2. Compare float point and quantized models at corresponding locations#

Then we call compare_model_outputs() from PyTorch Numeric Suite to get the activations in float model and quantized model at corresponding locations for the given input data. This API returns a dict with module names being keys. Each entry is itself a dict with two keys ‘float’ and ‘quantized’ containing the activations. Notice that this sequence model has two inputs, and we can pass both inputs into compare_model_outputs() and compare_model_stub().

input_ = torch.randint(ntokens, (1, 1), dtype=torch.long)
hidden = float_model.init_hidden(1)

act_compare_dict = ns.compare_model_outputs(float_model, qmodel, input_, hidden)
print(act_compare_dict.keys())

This dict can be used to compare and compute the quantization error of the activations of float and quantized models as following. The LSTM module in this model has two outputs, in this example we compute the error of the first output.

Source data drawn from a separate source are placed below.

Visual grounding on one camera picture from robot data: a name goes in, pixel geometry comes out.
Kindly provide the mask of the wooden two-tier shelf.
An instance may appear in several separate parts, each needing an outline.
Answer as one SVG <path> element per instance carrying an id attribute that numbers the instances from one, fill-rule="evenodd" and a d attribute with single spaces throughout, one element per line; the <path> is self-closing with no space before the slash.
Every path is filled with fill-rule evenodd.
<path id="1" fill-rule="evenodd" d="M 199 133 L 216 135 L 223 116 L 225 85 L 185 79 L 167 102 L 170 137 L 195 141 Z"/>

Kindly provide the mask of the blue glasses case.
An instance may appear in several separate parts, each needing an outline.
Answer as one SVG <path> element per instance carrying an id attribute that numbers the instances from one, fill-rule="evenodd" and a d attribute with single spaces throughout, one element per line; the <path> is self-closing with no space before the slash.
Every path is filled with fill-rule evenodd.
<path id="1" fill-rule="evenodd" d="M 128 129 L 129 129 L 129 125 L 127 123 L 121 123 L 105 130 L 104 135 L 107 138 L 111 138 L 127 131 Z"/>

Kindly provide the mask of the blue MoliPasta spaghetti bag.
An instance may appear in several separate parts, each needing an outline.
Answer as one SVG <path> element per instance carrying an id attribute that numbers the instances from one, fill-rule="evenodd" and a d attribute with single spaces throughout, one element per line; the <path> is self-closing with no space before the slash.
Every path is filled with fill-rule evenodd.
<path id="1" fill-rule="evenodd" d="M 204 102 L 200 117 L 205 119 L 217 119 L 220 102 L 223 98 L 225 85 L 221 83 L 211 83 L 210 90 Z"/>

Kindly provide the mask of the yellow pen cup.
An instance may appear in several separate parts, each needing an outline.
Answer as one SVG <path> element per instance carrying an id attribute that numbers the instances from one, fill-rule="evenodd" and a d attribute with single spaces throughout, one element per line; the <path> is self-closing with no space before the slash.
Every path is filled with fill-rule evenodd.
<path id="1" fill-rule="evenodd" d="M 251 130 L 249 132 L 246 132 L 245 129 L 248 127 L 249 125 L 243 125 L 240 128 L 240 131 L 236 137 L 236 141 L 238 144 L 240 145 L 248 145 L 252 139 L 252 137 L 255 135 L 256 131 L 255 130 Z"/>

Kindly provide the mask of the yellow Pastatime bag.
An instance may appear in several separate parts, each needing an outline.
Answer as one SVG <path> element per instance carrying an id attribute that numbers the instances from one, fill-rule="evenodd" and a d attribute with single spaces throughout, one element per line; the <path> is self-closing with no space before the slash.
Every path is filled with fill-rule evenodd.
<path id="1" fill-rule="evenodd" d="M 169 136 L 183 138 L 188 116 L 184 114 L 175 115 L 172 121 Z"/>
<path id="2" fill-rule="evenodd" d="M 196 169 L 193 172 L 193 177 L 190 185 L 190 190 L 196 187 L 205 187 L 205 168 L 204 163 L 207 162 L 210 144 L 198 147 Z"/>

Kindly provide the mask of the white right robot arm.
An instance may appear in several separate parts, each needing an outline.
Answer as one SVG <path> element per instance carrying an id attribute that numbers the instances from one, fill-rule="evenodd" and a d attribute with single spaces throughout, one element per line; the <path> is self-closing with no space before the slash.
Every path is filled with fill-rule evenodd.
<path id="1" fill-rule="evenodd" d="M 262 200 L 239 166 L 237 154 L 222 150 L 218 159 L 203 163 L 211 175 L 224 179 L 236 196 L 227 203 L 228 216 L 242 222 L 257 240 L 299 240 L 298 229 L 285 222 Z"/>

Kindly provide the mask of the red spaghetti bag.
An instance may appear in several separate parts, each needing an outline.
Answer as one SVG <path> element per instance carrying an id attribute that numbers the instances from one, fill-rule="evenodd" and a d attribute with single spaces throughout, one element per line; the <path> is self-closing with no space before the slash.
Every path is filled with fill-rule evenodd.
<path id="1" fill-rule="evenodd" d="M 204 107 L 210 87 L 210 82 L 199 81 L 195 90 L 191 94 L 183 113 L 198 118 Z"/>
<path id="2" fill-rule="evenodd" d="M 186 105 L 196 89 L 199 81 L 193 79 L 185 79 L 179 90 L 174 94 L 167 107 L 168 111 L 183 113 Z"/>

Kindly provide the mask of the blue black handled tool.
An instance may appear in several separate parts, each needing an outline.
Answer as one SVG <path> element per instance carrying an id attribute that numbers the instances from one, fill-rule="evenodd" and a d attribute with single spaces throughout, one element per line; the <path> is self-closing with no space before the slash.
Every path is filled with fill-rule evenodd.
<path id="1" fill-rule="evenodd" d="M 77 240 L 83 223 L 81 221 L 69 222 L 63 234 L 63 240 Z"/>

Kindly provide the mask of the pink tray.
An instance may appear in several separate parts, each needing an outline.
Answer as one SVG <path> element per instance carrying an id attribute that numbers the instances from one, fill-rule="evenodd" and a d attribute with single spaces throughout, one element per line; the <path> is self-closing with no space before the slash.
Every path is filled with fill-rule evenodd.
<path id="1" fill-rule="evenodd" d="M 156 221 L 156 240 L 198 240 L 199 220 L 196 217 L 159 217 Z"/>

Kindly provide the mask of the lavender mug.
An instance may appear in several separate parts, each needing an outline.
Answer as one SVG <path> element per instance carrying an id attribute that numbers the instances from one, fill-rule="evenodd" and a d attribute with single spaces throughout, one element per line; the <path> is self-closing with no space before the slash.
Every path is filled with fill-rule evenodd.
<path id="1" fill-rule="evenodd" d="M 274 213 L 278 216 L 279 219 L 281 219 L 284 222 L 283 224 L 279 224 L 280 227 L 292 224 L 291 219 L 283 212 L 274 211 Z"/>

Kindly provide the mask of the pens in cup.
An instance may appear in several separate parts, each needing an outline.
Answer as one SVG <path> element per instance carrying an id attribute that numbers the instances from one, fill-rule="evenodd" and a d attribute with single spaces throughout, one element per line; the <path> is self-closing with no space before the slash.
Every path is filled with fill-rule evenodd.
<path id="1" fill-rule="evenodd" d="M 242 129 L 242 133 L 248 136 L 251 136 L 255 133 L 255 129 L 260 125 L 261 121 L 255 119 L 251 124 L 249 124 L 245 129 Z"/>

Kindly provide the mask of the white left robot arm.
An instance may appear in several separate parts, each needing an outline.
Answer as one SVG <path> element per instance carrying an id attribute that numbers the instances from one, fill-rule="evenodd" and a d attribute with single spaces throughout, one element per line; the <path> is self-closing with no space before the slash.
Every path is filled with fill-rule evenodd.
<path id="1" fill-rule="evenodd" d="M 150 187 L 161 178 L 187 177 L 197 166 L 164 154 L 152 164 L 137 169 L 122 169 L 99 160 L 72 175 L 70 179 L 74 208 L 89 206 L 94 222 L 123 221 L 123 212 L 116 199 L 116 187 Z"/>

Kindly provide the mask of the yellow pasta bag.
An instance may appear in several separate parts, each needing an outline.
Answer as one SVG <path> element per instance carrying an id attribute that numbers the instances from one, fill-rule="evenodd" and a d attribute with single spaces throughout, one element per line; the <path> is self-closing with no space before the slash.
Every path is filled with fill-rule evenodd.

for key in act_compare_dict:
    print(key, compute_error(act_compare_dict[key]['float'][0][0], act_compare_dict[key]['quantized'][0][0]))

3. Compare a module in a quantized model with its float point equivalent, with the same input data#

Next we call compare_model_stub() from PyTorch Numeric Suite to compare LSTM and Linear module with its float point equivalent. This API returns a dict with key corresponding to module names and each entry being a dictionary with two keys ‘float’ and ‘quantized’, containing the output tensors of quantized and its matching float shadow module.

We reset the model first.

float_model = LSTMModel(
    ntoken = ntokens,
    ninp = 512,
    nhid = 256,
    nlayers = 5,
)
float_model.eval()

qmodel = torch.quantization.quantize_dynamic(
    float_model, {nn.LSTM, nn.Linear}, dtype=torch.qint8
)

Next we call compare_model_stub() from PyTorch Numeric Suite to compare LSTM and Linear module with its float point equivalent. This API returns a dict with key corresponding to module names and each entry being a dictionary with two keys ‘float’ and ‘quantized’, containing the output tensors of quantized and its matching float shadow module.

module_swap_list = [nn.Linear, nn.LSTM]
ob_dict = ns.compare_model_stub(float_model, qmodel, module_swap_list, input_, hidden)
print(ob_dict.keys())

This dict can be then used to compare and compute the module level quantization error.

for key in ob_dict:
    print(key, compute_error(ob_dict[key]['float'][0], ob_dict[key]['quantized'][0]))

40db 的 SQNR 是很高的,在这种情况下,我们在浮点和量化模型之间有很好的数值对齐。

结论#

在本教程中,我们演示了如何使用 PyTorch Numeric Suite 来度量量化模型和浮点模型之间的统计数据,并使用用于静态量化和动态量化的统一 API 在即时模式下进行比较。 感谢你的阅读!一如既往,我们欢迎任何反馈,所以如果您有任何问题,请创建 issue


1

DYNAMIC QUANTIZATION ON AN LSTM WORD LANGUAGE MODEL.